In the present invention the auxiliary file information is used to provide a fast forward effect in the decoded video. The Fast Forward operation can simply be viewed as a special case of random access. Running a video clip at, say, three times its natural speed by skipping two out of every three frames is equivalent to continuously making 'random' requests for every third frame (i.e. , requesting frame 0, 3, 6, 9, and so on). Every time a frame is requested, the random frame access operation described above first determines the position of the nearest preceding I-frame just as before. The frames from that I-frame to the selected frame are decoded but not displayed. As such, only the requested frames are displayed, i.e. , every third frame.

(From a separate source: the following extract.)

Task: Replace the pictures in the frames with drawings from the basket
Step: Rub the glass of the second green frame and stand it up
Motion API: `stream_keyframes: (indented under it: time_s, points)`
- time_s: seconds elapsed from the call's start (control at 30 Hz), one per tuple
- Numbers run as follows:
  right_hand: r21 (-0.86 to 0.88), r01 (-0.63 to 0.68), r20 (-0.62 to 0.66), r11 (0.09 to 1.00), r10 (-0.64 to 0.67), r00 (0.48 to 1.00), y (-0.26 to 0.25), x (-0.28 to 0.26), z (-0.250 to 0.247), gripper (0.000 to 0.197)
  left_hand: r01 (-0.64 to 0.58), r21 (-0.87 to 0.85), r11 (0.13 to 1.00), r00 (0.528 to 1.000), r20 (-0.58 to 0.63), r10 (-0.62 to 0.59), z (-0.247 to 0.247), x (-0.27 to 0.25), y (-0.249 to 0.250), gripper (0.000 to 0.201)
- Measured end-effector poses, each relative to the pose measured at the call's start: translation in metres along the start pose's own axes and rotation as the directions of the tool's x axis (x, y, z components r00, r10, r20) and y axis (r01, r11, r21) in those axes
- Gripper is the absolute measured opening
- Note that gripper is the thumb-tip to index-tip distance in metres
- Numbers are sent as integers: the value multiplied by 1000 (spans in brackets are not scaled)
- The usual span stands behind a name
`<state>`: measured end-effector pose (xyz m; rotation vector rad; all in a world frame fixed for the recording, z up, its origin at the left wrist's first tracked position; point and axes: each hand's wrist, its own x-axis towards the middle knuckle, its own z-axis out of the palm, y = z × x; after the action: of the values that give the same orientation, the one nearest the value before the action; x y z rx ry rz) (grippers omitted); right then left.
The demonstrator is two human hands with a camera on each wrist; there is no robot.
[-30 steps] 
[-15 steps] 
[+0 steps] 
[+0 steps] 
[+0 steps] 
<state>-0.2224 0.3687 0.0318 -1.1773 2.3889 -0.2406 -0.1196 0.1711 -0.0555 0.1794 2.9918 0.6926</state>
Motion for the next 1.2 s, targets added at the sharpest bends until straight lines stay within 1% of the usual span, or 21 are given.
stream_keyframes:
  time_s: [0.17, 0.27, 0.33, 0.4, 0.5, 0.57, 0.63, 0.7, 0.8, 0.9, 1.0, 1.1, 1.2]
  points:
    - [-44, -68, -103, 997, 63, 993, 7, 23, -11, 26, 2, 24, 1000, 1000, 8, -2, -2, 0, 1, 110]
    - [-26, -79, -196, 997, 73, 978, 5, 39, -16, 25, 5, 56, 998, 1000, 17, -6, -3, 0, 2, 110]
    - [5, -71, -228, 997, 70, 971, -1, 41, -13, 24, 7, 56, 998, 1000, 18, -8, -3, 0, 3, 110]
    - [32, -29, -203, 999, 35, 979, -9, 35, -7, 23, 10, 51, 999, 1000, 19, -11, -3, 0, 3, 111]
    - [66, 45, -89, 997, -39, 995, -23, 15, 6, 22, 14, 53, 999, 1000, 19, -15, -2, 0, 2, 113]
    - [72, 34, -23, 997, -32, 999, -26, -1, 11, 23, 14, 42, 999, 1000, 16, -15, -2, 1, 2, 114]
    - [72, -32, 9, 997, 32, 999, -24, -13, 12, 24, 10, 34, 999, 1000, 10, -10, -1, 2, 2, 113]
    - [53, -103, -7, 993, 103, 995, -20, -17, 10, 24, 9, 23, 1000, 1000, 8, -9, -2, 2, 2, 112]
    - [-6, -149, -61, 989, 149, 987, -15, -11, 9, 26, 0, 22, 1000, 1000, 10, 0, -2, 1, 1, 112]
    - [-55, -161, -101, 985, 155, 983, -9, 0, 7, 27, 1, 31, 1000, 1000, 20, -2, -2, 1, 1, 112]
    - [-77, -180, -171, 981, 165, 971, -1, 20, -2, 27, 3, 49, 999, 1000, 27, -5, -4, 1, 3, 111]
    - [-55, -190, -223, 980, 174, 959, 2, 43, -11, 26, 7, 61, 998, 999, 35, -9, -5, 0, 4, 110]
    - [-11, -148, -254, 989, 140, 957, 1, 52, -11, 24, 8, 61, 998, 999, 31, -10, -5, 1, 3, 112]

In addition to frame jumping and fast forward, the invention includes two embodiments for implementing Reverse play (both normal and fast speed). The first embodiment, which is simpler but less efficient, is to view the reverse play as a special case of random frame access. For each frame, the server or local decoder invokes the random frame access mechanism described above. The number of the 'random' frame to be retrieved is decremented by one or N each time, depending on the playback speed. This scheme is inefficient due to the existence of predicted frames. To see why, consider the following case:
Assume a sequence where every 10th frame (0,10,20, and so on) is an I-Frame, and all other frames are forward predicted (P-) frames. To play this video clip in reverse, using the random access method, some of the frames have to be decoded several times. For example, after frame 10 is decoded and displayed, frames 0 through 8 are decoded (but not displayed) so that frame 9 can be decoded and displayed. Then, frames 0 through 8 are decoded again so that frame 8 can be displayed, and so forth. As such, the same frames must be decoded over and over to achieve a sequence of frames to be displayed in reverse order. The need for repetitively decoding the same frames is very inefficient.
The second embodiment involves caching in memory (cache 508 or 608) all the frames in a Group of Pictures (GOP) when the Reverse control is invoked. Thus, in the example above, after frame 10 (an I-Frame) has been decoded and displayed, the decoder 504/604 can decode all frames between 0 and 9, cache them in memory (508/608 in FIGS. 5 and 6), and then display them in reverse order (from 9 to 0). While this would be much more efficient than the first embodiment, this embodiment does have the drawback of consuming significant amounts of memory, if the GOP is large and/or if the resolution of the video is high.
Although various embodiments which incorporate the teachings of the present invention have been shown and described in detail herein, those skilled in the art can readily devise many other varied embodiments that still incorporate these teachings.